EXERCISE AIM:
Every entry must be duplicated word for word.
Top of PROVIDED INFORMATION
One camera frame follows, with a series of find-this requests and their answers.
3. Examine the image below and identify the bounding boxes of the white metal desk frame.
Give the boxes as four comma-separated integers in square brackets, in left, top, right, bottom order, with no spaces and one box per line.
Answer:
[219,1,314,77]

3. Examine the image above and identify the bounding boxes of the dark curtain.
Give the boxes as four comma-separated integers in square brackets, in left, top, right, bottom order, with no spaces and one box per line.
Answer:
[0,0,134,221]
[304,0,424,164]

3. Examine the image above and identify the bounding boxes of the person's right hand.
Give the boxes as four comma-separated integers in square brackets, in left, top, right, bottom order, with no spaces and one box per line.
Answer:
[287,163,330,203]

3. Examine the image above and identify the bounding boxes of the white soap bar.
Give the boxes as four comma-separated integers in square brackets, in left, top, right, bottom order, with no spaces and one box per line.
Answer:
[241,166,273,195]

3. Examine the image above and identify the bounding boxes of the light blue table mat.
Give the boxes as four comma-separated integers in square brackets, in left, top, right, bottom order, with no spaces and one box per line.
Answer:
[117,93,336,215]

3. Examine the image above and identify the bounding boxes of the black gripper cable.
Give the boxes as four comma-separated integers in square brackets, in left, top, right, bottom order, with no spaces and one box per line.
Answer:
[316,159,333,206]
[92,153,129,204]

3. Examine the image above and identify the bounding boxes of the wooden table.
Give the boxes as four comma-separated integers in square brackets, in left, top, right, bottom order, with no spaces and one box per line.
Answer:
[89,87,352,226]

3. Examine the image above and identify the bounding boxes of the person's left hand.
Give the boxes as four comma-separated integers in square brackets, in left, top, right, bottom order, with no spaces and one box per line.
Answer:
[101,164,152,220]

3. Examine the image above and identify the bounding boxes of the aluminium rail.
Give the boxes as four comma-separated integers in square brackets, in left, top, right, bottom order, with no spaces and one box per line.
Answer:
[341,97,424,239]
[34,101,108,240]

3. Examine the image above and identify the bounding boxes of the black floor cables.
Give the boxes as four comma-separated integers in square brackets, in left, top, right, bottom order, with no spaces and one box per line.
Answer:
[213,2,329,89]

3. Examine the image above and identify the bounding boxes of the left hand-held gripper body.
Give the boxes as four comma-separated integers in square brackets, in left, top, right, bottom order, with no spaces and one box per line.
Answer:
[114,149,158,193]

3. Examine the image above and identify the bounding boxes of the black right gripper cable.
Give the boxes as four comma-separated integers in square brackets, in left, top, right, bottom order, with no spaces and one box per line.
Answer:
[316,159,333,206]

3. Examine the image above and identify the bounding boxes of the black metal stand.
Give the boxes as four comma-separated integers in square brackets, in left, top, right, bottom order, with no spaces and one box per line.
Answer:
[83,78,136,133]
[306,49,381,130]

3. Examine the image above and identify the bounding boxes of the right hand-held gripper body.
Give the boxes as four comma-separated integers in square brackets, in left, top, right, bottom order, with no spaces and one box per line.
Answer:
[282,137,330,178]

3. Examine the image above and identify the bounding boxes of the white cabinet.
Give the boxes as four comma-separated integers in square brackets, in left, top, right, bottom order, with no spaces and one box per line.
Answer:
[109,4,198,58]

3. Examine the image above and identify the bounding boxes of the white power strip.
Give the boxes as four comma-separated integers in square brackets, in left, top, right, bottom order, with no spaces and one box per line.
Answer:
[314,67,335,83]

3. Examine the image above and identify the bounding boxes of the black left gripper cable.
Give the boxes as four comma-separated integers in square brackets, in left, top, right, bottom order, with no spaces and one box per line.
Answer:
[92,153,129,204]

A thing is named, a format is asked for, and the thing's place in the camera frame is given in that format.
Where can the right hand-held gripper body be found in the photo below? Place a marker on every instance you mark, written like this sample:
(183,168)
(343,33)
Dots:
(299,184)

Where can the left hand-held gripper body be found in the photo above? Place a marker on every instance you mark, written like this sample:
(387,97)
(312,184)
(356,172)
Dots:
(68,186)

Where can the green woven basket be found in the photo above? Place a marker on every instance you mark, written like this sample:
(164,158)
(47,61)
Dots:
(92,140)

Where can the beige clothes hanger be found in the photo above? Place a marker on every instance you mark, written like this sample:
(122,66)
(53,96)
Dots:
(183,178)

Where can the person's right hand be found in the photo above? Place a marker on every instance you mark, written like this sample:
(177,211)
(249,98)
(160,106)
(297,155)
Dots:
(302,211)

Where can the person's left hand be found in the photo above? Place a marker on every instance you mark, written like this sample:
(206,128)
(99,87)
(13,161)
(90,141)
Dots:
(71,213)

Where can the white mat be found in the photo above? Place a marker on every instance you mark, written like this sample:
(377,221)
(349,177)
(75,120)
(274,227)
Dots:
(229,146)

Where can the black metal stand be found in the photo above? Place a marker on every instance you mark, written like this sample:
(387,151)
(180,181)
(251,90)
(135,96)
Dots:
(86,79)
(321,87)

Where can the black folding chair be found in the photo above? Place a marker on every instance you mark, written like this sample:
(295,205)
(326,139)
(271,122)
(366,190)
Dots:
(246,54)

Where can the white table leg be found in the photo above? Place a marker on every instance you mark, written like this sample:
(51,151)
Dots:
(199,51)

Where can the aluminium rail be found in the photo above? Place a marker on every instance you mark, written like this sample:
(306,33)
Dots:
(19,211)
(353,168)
Bottom of PROVIDED INFORMATION
WRITTEN SOLUTION:
One camera frame follows, with a series of find-this requests and their answers.
3. Examine the image below and identify the bounding boxes of the white metal desk frame.
Give the boxes as four comma-separated integers in square brackets, in left, top, right, bottom order, with no spaces and one box per line.
Answer:
[219,1,314,77]

3. Examine the image above and identify the bounding boxes of the dark curtain.
Give the boxes as four comma-separated integers in square brackets, in left, top, right, bottom order, with no spaces and one box per line.
Answer:
[0,0,134,221]
[304,0,424,164]

3. Examine the image above and identify the bounding boxes of the person's right hand.
Give the boxes as four comma-separated integers in square brackets, in left, top, right, bottom order, with no spaces and one box per line.
Answer:
[287,163,330,203]

3. Examine the image above and identify the bounding boxes of the white soap bar.
Give the boxes as four comma-separated integers in square brackets, in left, top, right, bottom order, with no spaces and one box per line.
Answer:
[241,166,273,195]

3. Examine the image above and identify the bounding boxes of the light blue table mat.
Give the boxes as four comma-separated integers in square brackets, in left, top, right, bottom order, with no spaces and one box per line.
Answer:
[117,93,336,215]

3. Examine the image above and identify the bounding boxes of the black gripper cable.
Give the boxes as four comma-separated integers in square brackets, in left, top, right, bottom order, with no spaces and one box per line.
Answer:
[316,159,333,206]
[92,153,129,204]

3. Examine the image above and identify the bounding boxes of the wooden table.
Give the boxes as four comma-separated integers in square brackets, in left, top, right, bottom order, with no spaces and one box per line.
Answer:
[89,87,352,226]

3. Examine the image above and identify the bounding boxes of the person's left hand.
Give the boxes as four comma-separated integers in square brackets, in left, top, right, bottom order, with no spaces and one box per line.
Answer:
[101,164,152,220]

3. Examine the image above and identify the bounding boxes of the aluminium rail.
Give the boxes as four comma-separated integers in square brackets, in left, top, right, bottom order, with no spaces and one box per line.
Answer:
[341,97,424,239]
[34,101,108,240]

3. Examine the image above and identify the bounding boxes of the black floor cables.
Give the boxes as four comma-separated integers in square brackets, in left, top, right, bottom order, with no spaces and one box per line.
Answer:
[213,2,329,89]

3. Examine the image above and identify the bounding boxes of the left hand-held gripper body.
Give the boxes as four comma-separated integers in square brackets, in left, top, right, bottom order, with no spaces and one box per line.
Answer:
[114,149,158,193]

3. Examine the image above and identify the bounding boxes of the black right gripper cable.
Give the boxes as four comma-separated integers in square brackets, in left, top, right, bottom order, with no spaces and one box per line.
Answer:
[316,159,333,206]

3. Examine the image above and identify the bounding boxes of the black metal stand.
Give the boxes as four comma-separated integers in square brackets, in left, top, right, bottom order, with no spaces and one box per line.
Answer:
[83,78,136,133]
[306,49,381,130]

3. Examine the image above and identify the bounding boxes of the right hand-held gripper body.
Give the boxes as four comma-separated integers in square brackets, in left, top, right, bottom order, with no spaces and one box per line.
Answer:
[282,137,330,178]

3. Examine the image above and identify the bounding boxes of the white cabinet.
Give the boxes as four comma-separated integers in square brackets, in left, top, right, bottom order, with no spaces and one box per line.
Answer:
[109,4,198,58]

3. Examine the image above and identify the bounding boxes of the white power strip.
Give the boxes as four comma-separated integers in square brackets, in left, top, right, bottom order, with no spaces and one box per line.
Answer:
[314,67,335,83]

3. Examine the image above and identify the bounding boxes of the black left gripper cable.
Give the boxes as four comma-separated integers in square brackets, in left, top, right, bottom order, with no spaces and one box per line.
Answer:
[92,153,129,204]

A thing is named, a format is asked for, and the thing's place in the camera frame is given in that format.
Where can the right hand-held gripper body be found in the photo below? Place a marker on every instance you mark, written like this sample:
(183,168)
(343,33)
Dots:
(299,184)

Where can the left hand-held gripper body be found in the photo above? Place a marker on every instance you mark, written like this sample:
(387,97)
(312,184)
(356,172)
Dots:
(68,186)

Where can the green woven basket be found in the photo above? Place a marker on every instance you mark, written like this sample:
(164,158)
(47,61)
Dots:
(92,140)

Where can the beige clothes hanger be found in the photo above? Place a marker on every instance you mark, written like this sample:
(122,66)
(53,96)
Dots:
(183,178)

Where can the person's right hand be found in the photo above? Place a marker on every instance you mark, written like this sample:
(177,211)
(249,98)
(160,106)
(297,155)
Dots:
(302,211)

Where can the person's left hand be found in the photo above? Place a marker on every instance you mark, written like this sample:
(206,128)
(99,87)
(13,161)
(90,141)
Dots:
(71,213)

Where can the white mat be found in the photo above? Place a marker on every instance you mark, written like this sample:
(377,221)
(349,177)
(75,120)
(274,227)
Dots:
(229,146)

Where can the black metal stand be found in the photo above? Place a marker on every instance you mark, written like this sample:
(387,151)
(180,181)
(251,90)
(135,96)
Dots:
(86,79)
(321,87)

Where can the black folding chair be found in the photo above? Place a marker on every instance you mark, written like this sample:
(295,205)
(326,139)
(271,122)
(366,190)
Dots:
(246,54)

Where can the white table leg be found in the photo above? Place a marker on every instance you mark, written like this sample:
(51,151)
Dots:
(199,51)

Where can the aluminium rail be found in the photo above? Place a marker on every instance you mark, written like this sample:
(306,33)
Dots:
(19,211)
(353,168)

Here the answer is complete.